Penanganan Neurologis
Terapi ini ada 3 aspek yang penting yaitu penanganan umum, monitor
tekanan intrakranial dan resusitasi otak.
Perfusi yang adekuat harus dijamin seperti halnya bantuan oksigen dan
ventilasi yang diperlukan pada sistem kardiovaskuler. Pada umumnya
pembatasan cairan diperlukan untuk mengurangi edema serebral dan
mengantisipasi sekresi hormon anti diuretik.

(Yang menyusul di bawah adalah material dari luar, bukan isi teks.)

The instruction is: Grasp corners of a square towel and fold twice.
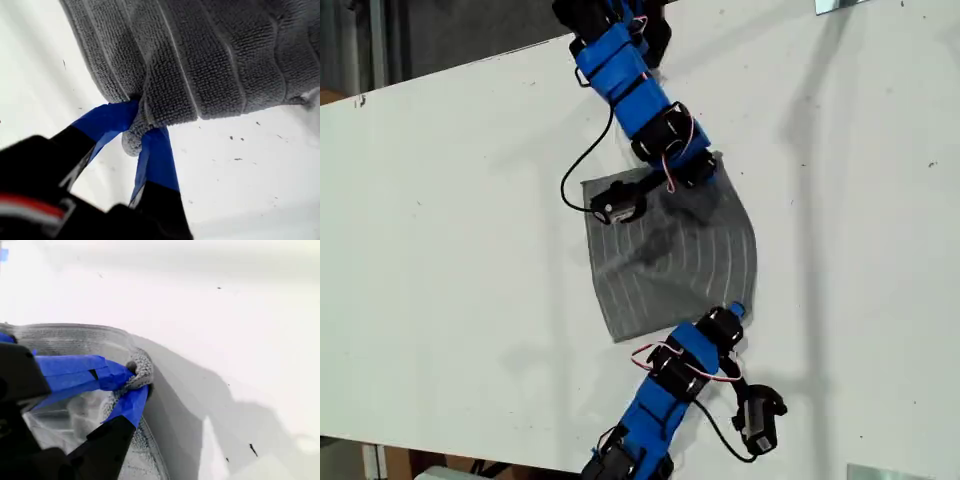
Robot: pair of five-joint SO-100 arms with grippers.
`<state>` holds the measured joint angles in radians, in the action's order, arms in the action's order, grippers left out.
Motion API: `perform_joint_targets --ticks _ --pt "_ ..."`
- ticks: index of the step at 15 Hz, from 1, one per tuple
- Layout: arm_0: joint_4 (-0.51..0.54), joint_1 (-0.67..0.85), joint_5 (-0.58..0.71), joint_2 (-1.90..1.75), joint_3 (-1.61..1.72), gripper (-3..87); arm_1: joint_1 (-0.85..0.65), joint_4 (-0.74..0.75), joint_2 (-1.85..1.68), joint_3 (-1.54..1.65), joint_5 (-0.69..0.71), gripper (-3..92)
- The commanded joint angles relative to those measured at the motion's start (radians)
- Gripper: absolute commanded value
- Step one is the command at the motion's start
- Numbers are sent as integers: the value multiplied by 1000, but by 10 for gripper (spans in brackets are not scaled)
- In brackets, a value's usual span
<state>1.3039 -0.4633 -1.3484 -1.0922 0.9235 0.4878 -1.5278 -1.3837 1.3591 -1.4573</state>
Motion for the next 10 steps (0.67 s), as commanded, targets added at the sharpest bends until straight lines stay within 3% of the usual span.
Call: perform_joint_targets --ticks 1,6,10 --pt "64 54 41 -213 -3 -1 -94 -2 -144 -40 72 -1" --pt "75 235 58 -577 350 -1 -344 55 -489 170 206 -1" --pt "38 425 75 -764 623 -1 -574 101 -551 175 327 -1"
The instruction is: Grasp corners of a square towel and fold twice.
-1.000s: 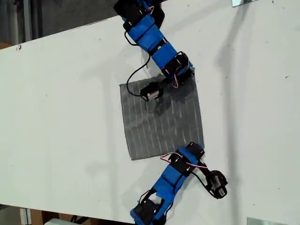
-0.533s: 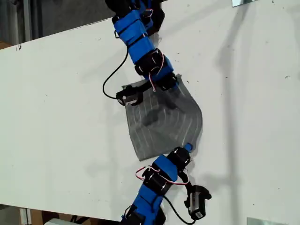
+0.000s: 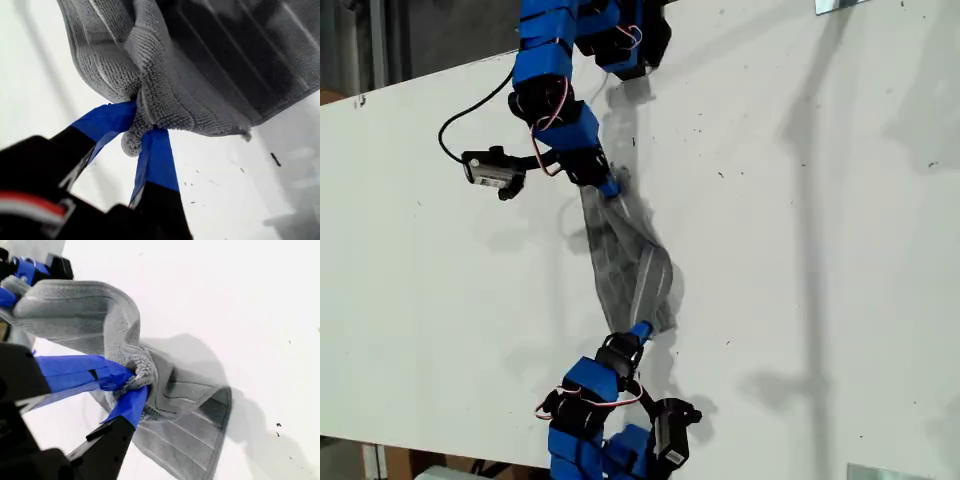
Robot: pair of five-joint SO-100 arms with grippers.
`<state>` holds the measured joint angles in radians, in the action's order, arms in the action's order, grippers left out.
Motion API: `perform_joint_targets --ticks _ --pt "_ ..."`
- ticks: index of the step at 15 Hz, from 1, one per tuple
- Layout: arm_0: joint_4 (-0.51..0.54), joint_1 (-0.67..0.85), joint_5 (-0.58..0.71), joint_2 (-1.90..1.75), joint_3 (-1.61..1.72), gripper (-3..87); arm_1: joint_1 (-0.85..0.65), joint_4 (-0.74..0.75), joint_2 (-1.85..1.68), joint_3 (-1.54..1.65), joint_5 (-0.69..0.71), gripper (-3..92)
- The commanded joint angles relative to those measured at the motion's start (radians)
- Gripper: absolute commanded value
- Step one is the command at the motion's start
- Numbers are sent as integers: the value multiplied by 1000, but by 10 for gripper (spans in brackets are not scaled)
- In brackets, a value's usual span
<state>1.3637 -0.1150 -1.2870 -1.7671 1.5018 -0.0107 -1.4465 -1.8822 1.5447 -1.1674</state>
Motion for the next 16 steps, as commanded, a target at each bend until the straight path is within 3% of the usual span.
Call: perform_joint_targets --ticks 1,7,9,16 --pt "-31 135 28 -130 97 -1 -130 25 -49 -11 61 -1" --pt "-25 439 110 -265 278 -1 -466 114 26 0 173 -1" --pt "-17 472 129 -262 279 -1 -532 123 43 3 189 -1" --pt "-186 410 46 -281 500 -1 -474 181 175 100 198 -1"
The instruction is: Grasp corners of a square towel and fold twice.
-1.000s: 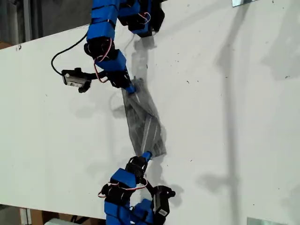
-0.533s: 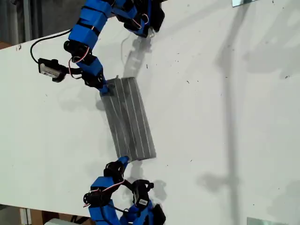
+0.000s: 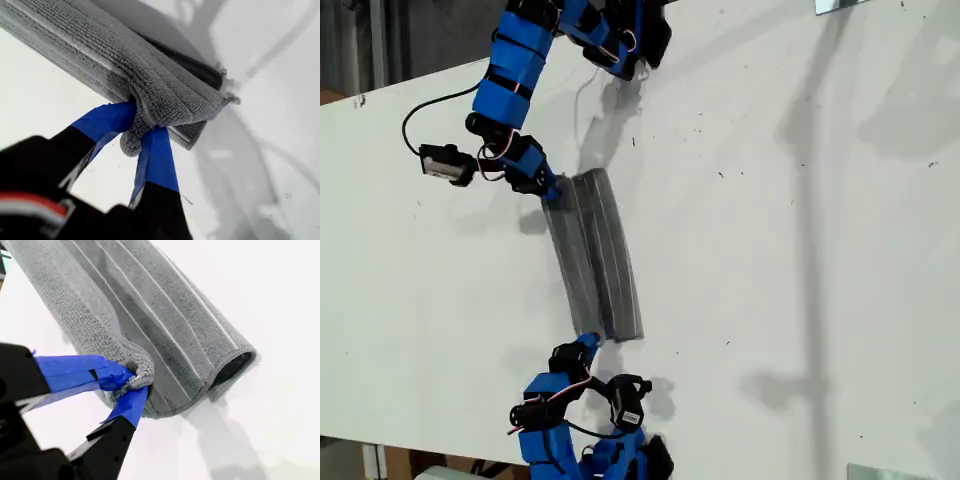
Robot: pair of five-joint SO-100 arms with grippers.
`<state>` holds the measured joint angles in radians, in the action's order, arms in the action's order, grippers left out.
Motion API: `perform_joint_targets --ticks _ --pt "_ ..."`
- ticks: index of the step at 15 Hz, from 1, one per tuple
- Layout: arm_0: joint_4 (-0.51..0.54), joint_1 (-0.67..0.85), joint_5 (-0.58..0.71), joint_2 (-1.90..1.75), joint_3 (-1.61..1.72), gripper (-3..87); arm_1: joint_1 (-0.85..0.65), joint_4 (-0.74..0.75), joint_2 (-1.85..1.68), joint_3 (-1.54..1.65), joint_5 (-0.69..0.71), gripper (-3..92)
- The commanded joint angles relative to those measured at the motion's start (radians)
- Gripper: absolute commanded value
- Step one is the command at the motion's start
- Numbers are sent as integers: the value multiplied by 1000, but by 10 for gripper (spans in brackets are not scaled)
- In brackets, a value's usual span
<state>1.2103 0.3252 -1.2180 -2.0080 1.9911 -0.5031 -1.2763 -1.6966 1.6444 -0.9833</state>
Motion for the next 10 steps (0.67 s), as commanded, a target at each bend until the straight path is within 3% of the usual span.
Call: perform_joint_targets --ticks 1,5,10 --pt "-55 -51 -35 -40 31 -1 40 14 -12 32 14 -1" --pt "-118 -129 -77 34 58 -1 60 52 -49 189 14 -1" --pt "-311 -187 -156 40 207 -1 87 149 -106 374 -15 -1"
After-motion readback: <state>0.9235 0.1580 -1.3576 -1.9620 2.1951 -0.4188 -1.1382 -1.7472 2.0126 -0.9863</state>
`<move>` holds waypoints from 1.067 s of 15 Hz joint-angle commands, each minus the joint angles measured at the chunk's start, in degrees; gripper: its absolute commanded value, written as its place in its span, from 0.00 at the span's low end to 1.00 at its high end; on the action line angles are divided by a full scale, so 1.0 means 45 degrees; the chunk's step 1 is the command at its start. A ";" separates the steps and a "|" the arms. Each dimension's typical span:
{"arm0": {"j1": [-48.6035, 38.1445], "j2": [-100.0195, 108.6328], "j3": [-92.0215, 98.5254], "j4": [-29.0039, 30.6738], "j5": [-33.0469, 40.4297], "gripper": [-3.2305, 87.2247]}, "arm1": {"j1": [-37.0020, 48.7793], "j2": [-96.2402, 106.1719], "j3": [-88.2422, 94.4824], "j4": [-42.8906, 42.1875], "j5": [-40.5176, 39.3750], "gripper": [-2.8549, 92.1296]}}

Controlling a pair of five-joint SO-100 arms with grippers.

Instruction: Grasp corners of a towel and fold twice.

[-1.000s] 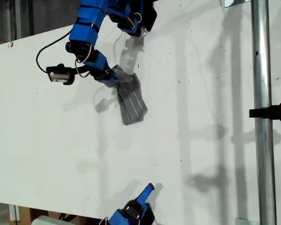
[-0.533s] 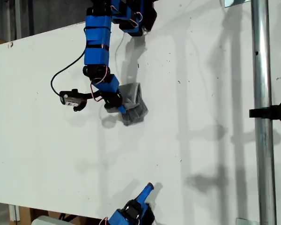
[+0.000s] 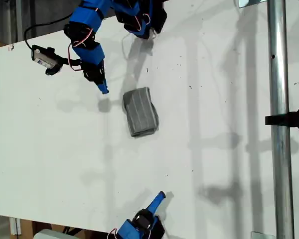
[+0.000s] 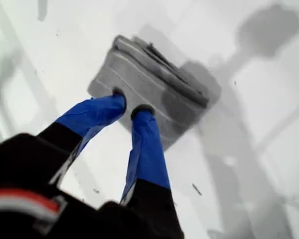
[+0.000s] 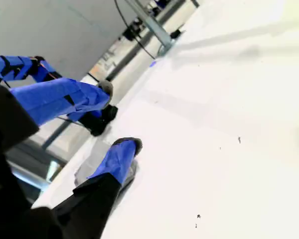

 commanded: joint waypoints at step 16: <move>-0.3047 0.0078 0.3965 0.1523 0.5566 0.13 | -0.4160 1.4180 1.3906 0.2148 0.6406 0.16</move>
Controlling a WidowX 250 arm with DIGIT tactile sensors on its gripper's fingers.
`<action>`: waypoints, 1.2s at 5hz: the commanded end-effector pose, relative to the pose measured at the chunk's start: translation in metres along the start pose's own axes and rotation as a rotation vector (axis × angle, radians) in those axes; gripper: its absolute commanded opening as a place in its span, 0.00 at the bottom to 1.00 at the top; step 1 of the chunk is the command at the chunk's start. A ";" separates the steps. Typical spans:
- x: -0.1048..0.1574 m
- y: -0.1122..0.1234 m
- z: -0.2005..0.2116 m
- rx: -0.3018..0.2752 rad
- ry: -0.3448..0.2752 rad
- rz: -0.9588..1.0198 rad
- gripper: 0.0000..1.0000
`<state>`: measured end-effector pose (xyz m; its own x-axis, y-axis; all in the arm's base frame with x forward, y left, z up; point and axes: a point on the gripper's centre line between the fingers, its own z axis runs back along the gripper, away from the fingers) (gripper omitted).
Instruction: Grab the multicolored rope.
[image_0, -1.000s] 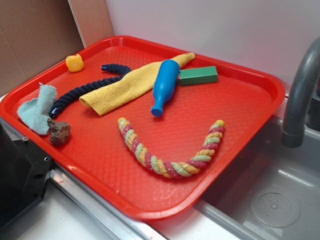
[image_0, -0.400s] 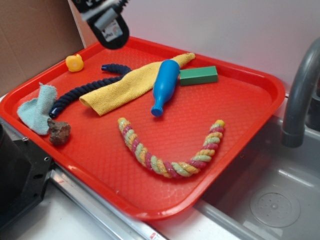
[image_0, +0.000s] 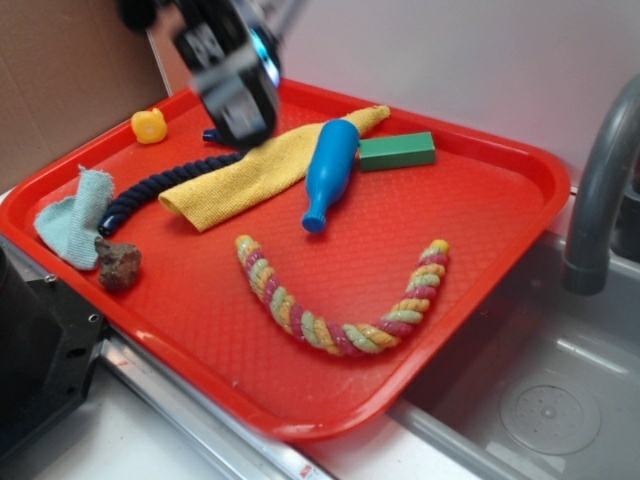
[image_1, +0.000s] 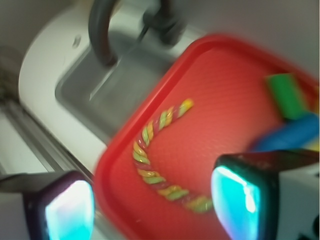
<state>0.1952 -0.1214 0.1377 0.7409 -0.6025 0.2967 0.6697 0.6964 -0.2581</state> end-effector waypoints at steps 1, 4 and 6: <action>0.010 -0.017 -0.076 -0.216 0.226 -0.377 1.00; 0.026 -0.063 -0.082 0.036 0.657 -0.552 1.00; -0.014 -0.068 -0.052 0.306 0.295 -0.193 1.00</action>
<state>0.1482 -0.1689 0.1026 0.6082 -0.7934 -0.0249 0.7929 0.6058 0.0656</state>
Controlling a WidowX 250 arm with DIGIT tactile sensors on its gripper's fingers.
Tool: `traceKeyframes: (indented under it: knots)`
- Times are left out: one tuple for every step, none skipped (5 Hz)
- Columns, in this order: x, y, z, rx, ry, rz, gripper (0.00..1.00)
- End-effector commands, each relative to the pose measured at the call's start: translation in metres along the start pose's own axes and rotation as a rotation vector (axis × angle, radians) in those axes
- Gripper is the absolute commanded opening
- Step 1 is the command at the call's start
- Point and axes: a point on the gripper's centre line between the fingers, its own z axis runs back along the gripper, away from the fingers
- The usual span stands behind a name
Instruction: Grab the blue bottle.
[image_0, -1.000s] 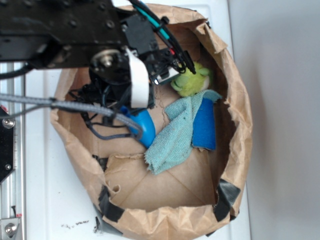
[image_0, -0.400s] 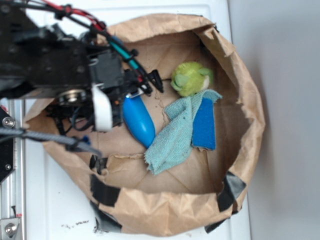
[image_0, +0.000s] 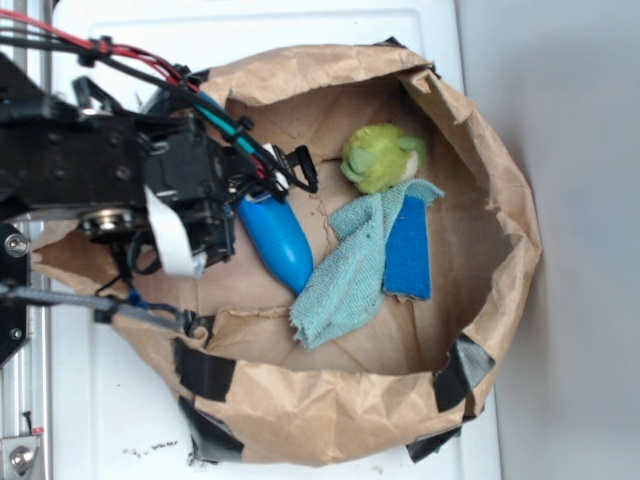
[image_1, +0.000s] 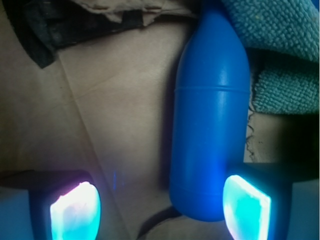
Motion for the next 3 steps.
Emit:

Penanganan Susunan Syaraf Pusat


Penanganan SSP akibat hampir tenggelam bertujuan untuk mencegah
trauma sekunder. Perfusi otak harus adekuat disertai dengan tunjangan
oksigenasi, ventilasi serta kardiovaskuler yang baik. Hipotermia, kejang dan
demam perlu diatasi. Penanganan Hyper (hyperhidration, hyperpyrexia,
hyperexitability, hyperrigidity) untuk menanggulangi edema otak atau
peningkatan tekanan intrakranial pada penderita koma yang tenggelam dengan
diuretika, kortikosteroid sistemik, hiperventilasi, sedasi seperti barbiturat,
pelumpuh otot dan hipotermi masih kontroversial. Walaupun tekanan
intrakranial bisa dikendalikan tetapi tidak ada bukti adanya perbaikan hasil dari
trauma iskemia.
Penanganan peningkatan tekanan intrakranial yang saat ini umum
digunakan adalah intervensi yang lebih ringan berupa posisi kepala ditinggikan,
hiperventilasi serta diuretika dan restriksi cairan sesuai keadaan. Kortikosteroid
sampai saat ini masih kontroversial.